Trending of a falsely elevated serum creatinine after a pediatric nitromethane ingestion: A case report.

Introduction: Nitromethane is a primary nitroalkane used as a solvent and a fuel that may be toxic by ingestion, inhalation, or contact. Its presence can be detected in serum of exposed persons, but levels are not readily available to guide patient care. Nitromethane has been shown to falsely elevate serum creatinine when clinical laboratories use Jaffe assays to measure creatinine; enzymatic assays are not affected. Ex vivo experiments have demonstrated a linear relationship between serum nitromethane and the elevation in Jaffe assay creatinine. This case report demonstrates an elevation of creatinine measured by Jaffe assay with normal creatinine measurement by enzymatic assay after exposure to nitromethane. Case report: A 21-month-old girl ingested an unmeasured quantity of a hobby fuel, a fuel containing methanol, nitromethane (20%), and lubricants used in miniature internal combustion engines, such as remote-controlled cars. She was initially evaluated at a community hospital, treated empirically for methanol toxicity with fomepizole and folic acid, and transferred to a university hospital for further management. By 19 hours after ingestion, methanol was below detection, but a serum creatinine of 2.63 mg/dl raised concern for kidney injury. Toxicology consultation recognized that the creatinine had been measured using a Jaffe assay and recommended a repeat creatinine using an enzymatic assay, which was within normal limits. The patient remained an inpatient for further evaluation, which permitted trending of her Jaffe assay creatinine over a 3-day period. The Jaffe assay creatinine demonstrated a gradual decline; repeat enzymatic assay creatinine remained within normal limits. Discussion: The decline in this pediatric patient's Jaffe assay creatinine is consistent with first-order clearance of nitromethane, which has been previously described in adult exposures.
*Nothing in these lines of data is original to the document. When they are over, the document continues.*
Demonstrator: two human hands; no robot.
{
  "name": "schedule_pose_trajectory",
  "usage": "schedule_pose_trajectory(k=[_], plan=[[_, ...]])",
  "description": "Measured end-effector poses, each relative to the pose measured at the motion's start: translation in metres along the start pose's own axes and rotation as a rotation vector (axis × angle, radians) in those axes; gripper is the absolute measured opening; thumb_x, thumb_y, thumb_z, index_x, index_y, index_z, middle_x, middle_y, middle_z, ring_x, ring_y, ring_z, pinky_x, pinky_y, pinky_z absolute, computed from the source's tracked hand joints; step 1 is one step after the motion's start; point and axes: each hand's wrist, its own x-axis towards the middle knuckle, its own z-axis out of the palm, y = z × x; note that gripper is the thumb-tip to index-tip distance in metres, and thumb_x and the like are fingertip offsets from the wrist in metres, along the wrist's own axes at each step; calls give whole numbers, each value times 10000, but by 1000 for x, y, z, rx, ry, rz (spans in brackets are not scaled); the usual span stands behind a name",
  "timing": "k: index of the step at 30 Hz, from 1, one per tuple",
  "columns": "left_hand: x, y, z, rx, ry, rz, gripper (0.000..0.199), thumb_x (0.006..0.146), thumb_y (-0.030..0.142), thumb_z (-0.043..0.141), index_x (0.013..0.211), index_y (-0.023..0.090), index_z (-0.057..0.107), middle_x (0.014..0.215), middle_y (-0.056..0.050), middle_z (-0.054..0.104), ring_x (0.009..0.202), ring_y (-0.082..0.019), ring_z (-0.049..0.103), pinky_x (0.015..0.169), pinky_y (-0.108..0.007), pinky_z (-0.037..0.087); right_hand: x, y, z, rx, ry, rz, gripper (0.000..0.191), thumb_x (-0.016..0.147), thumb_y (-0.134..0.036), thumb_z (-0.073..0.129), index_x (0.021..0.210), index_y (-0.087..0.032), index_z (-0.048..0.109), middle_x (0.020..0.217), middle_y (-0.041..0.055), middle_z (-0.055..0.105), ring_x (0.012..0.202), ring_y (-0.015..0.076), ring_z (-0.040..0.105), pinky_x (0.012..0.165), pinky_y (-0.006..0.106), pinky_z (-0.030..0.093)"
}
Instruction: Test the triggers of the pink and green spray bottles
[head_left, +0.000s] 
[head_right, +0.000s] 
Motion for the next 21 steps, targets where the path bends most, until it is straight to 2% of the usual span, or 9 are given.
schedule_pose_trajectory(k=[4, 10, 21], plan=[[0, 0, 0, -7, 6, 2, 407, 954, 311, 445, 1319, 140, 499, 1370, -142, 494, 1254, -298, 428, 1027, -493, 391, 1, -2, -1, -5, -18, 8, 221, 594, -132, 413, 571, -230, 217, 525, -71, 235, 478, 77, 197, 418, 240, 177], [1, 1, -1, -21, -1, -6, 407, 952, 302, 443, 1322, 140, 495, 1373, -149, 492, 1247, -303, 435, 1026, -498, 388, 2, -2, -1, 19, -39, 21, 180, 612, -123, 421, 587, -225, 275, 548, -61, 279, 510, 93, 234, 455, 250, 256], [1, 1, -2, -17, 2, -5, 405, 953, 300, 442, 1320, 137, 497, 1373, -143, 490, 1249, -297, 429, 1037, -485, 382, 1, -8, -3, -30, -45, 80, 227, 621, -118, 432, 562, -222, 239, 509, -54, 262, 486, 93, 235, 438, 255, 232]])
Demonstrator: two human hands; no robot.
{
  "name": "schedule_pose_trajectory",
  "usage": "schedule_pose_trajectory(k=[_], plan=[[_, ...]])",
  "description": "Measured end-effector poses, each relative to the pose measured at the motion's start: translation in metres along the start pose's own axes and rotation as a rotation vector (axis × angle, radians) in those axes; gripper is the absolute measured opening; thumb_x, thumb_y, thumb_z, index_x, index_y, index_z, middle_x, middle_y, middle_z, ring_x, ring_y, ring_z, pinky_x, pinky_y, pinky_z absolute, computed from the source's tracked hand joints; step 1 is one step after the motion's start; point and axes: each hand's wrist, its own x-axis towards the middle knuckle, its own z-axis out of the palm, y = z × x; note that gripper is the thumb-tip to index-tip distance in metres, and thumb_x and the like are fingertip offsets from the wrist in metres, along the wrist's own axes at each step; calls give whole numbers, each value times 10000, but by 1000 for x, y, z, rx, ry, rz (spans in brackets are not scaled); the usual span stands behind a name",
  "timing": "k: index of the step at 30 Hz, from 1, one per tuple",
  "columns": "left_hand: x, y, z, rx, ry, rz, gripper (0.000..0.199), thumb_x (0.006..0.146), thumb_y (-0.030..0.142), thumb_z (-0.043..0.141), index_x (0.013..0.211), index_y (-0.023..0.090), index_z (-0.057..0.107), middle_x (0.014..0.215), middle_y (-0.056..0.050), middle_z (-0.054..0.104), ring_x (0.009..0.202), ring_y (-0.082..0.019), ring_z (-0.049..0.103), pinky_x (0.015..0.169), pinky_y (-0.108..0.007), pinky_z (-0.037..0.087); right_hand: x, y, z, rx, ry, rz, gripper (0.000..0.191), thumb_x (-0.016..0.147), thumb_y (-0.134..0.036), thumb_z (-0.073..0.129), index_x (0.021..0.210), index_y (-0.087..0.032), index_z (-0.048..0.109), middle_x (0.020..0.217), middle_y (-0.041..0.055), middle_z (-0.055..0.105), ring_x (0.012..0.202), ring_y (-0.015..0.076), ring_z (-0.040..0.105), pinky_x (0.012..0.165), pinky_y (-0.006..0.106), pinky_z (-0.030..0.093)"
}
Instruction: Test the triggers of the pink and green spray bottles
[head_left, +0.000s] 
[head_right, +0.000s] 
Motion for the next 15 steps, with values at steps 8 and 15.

This case demonstrates how Jaffe assay-derived serum creatinine may be useful in the pediatric population to establish, quantify, and trend nitromethane exposure with essential concurrent use of an enzymatic assay to determine actual creatinine.

INTRODUCTION

Nitromethane (CH3NO2) is a primary nitroalkane that is used as an organic solvent, in industrial organic synthesis, and as a fuel and fuel additive (often in combination with methanol) in motorsports and miniature internal combustible engines, such as remote‐controlled cars. , Potential routes of exposure include ingestion, inhalation, and absorption (skin contact); exposures may be accidental or intentional. Significant nitromethane exposures may occur in industry, at racetracks, and in the home. Nitromethane is a skin, eye, and respiratory tract irritant. It has been detected in the serum of exposed persons. Nitromethane exposures have been associated with nausea and vomiting, headache, somnolence, unconsciousness, seizures, and methemoglobinemia. Treatment for acute nitromethane exposures is primarily supportive, with decontamination when indicated, such as using methylene blue for symptomatic methemoglobinemia and hemodialysis in severe cases. Based on animal studies and human case reports, nitromethane is probably carcinogenic, may be toxic to the liver and kidneys, and may induce contact dermatitis. , , ,

Nitromethane has been shown to interfere with the measurement of serum creatinine (an indicator of renal function), resulting in falsely elevated creatinine when clinical laboratories use Jaffe assays to measure creatinine. In the Jaffe assay, the addition of picrate to the serum sample causes formation of a creatinine–picrate complex. The concentration of this orange‐colored complex, and thus the creatinine, is determined from optical absorbance analysis at an appropriate wavelength. Nitromethane is believed to interact with picrate in such a way as to produce similar optical absorbance. Other substances known to interfere with the Jaffe assay include cephalosporins, streptomycin, metamizole, aspirin, and acetaminophen. Serum creatinine may alternatively be measured by enzymatic assays in which the serum creatinine undergoes ≥1 enzymatically driven reactions, with quantitative measurement of the end product, which is produced in proportion to the creatinine. Nitromethane does not interfere with enzymatic assays, , , which can be used to determine true creatinine when nitromethane is present in the serum. Enzymatic assays are not as prone to interference from chromogens.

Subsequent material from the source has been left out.